◆ ACTION ITEM: Output exactly the lines below, starting with the line that has "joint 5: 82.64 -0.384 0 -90" and going on through the line that has "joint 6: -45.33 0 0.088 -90", both included, and no other lines.

(Records from a collection)
· · ·
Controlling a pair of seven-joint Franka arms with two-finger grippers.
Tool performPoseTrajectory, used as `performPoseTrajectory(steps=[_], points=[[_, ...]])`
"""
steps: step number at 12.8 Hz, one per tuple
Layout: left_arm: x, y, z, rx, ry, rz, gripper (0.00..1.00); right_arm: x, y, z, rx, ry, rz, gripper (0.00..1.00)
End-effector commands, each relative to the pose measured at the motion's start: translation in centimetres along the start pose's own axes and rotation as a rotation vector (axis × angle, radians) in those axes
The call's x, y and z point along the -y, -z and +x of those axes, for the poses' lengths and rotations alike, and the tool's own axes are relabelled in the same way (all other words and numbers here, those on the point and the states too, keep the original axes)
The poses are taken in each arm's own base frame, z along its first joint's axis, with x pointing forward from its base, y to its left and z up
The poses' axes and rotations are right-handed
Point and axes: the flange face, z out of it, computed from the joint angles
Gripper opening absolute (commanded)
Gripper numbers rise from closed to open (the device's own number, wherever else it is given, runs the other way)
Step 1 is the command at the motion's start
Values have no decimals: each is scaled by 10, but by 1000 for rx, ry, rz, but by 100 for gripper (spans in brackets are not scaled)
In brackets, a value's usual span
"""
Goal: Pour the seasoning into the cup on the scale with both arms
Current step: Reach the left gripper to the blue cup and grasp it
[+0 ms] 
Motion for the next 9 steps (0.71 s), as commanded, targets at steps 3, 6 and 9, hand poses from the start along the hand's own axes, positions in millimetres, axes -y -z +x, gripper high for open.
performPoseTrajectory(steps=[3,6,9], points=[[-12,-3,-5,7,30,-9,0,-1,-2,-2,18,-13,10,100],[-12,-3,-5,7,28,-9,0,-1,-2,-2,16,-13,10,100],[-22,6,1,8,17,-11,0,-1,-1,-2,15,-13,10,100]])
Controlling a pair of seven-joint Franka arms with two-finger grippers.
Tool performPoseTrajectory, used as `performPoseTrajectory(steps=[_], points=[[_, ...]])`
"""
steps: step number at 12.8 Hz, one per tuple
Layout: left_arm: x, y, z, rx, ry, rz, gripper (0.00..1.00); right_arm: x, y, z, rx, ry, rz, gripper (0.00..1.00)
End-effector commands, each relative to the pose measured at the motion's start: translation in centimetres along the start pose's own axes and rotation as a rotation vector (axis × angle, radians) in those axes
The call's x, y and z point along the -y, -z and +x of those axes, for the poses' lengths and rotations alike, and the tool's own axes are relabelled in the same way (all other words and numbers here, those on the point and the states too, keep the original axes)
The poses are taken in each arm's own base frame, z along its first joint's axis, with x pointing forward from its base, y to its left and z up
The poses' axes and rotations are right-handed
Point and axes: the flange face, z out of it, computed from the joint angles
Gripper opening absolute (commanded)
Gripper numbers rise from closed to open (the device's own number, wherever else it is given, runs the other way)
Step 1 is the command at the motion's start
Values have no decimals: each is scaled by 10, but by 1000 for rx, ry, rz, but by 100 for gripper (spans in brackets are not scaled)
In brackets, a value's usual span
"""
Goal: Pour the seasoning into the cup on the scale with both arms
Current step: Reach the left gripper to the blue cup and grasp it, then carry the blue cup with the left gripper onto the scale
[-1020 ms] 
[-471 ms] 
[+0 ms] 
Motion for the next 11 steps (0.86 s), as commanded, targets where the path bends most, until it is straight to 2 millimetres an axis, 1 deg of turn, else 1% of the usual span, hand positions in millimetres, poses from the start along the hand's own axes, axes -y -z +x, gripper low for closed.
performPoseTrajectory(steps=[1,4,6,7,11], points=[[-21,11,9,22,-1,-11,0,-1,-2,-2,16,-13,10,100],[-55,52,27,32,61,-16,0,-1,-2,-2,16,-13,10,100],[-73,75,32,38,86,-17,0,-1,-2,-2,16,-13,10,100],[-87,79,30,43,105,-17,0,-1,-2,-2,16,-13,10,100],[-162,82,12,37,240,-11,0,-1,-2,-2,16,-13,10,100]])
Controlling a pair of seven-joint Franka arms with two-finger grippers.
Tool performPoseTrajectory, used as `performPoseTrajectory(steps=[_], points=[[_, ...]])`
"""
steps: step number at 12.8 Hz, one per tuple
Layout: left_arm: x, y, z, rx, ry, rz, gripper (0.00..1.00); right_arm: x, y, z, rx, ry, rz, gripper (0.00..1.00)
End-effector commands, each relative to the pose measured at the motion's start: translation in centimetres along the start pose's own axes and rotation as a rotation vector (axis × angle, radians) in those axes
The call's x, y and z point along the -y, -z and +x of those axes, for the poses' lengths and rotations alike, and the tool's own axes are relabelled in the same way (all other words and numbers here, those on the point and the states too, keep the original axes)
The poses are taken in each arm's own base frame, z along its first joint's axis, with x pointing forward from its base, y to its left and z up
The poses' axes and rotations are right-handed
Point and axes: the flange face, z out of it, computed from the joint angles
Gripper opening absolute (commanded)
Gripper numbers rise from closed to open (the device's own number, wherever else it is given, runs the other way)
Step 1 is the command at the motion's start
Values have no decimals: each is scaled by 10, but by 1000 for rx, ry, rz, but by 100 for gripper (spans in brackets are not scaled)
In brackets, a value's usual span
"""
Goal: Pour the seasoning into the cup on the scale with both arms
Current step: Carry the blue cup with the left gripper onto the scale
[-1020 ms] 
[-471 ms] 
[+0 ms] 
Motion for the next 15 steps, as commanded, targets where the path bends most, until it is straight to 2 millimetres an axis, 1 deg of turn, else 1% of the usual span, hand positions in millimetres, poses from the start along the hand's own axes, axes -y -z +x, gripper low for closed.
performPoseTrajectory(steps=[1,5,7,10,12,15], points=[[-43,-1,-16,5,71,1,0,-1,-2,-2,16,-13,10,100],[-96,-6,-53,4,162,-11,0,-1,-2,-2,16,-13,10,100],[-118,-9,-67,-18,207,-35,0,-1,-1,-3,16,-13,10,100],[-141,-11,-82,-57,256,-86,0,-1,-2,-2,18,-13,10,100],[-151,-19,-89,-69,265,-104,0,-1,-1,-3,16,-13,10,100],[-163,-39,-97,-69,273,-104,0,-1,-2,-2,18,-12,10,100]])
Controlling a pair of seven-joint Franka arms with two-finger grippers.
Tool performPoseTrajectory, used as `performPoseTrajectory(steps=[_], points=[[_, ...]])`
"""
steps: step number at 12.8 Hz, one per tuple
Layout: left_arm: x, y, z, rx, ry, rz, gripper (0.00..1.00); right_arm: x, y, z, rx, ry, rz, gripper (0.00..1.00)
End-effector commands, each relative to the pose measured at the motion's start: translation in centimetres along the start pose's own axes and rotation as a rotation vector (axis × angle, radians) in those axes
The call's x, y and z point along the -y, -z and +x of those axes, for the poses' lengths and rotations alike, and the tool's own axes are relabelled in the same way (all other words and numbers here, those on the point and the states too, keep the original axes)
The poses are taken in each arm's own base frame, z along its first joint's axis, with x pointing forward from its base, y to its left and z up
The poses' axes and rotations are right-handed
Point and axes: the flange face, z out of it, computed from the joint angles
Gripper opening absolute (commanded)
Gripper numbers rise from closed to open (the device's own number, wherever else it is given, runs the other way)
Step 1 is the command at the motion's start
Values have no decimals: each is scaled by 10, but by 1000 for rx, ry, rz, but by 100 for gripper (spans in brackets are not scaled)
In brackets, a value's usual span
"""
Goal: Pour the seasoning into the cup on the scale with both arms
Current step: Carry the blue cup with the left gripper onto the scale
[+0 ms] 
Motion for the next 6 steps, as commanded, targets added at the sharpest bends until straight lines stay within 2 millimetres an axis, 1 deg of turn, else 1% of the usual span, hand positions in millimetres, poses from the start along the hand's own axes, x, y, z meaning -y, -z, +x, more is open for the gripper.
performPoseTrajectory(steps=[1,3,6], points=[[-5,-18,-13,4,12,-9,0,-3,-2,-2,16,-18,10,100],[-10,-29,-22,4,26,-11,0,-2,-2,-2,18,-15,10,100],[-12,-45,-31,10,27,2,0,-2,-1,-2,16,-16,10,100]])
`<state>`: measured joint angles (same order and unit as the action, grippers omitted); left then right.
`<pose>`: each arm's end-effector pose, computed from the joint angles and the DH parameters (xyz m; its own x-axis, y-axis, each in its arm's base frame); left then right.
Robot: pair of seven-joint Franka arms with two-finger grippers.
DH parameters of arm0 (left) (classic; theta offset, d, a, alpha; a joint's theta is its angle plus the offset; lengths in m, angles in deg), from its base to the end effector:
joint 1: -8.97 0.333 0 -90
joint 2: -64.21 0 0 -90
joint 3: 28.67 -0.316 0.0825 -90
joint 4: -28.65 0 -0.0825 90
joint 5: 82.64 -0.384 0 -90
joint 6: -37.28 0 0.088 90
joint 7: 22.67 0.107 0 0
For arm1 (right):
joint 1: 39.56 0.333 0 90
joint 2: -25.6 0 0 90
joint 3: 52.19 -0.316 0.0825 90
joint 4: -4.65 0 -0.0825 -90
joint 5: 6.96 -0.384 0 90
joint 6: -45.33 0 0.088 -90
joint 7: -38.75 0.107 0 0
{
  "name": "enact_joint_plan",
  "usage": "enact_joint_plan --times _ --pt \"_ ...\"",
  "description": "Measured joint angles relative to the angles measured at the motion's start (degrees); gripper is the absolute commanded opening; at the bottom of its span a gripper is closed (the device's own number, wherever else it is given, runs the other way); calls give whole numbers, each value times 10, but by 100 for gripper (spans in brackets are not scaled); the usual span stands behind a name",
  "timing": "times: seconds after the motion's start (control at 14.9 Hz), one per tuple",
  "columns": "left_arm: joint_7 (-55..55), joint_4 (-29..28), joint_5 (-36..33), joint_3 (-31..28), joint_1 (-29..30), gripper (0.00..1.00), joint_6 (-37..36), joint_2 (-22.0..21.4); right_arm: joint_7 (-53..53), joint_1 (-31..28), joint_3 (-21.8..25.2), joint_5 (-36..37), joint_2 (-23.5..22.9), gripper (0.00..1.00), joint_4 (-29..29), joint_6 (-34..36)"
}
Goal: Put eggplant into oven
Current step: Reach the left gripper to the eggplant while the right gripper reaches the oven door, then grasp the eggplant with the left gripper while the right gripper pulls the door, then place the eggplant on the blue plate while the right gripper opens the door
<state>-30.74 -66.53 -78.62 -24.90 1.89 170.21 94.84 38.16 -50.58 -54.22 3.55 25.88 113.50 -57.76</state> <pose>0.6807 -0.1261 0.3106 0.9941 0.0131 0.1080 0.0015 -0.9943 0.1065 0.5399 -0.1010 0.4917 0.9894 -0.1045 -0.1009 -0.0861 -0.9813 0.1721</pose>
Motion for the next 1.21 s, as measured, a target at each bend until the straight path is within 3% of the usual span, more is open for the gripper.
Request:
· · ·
◆ ANSWER SPACE:
joint 5: 82.64 -0.384 0 -90
joint 6: -37.28 0 0.088 90
joint 7: 22.67 0.107 0 0
For arm1 (right):
joint 1: 39.56 0.333 0 90
joint 2: -25.6 0 0 90
joint 3: 52.19 -0.316 0.0825 90
joint 4: -4.65 0 -0.0825 -90
joint 5: 6.96 -0.384 0 90
joint 6: -45.33 0 0.088 -90

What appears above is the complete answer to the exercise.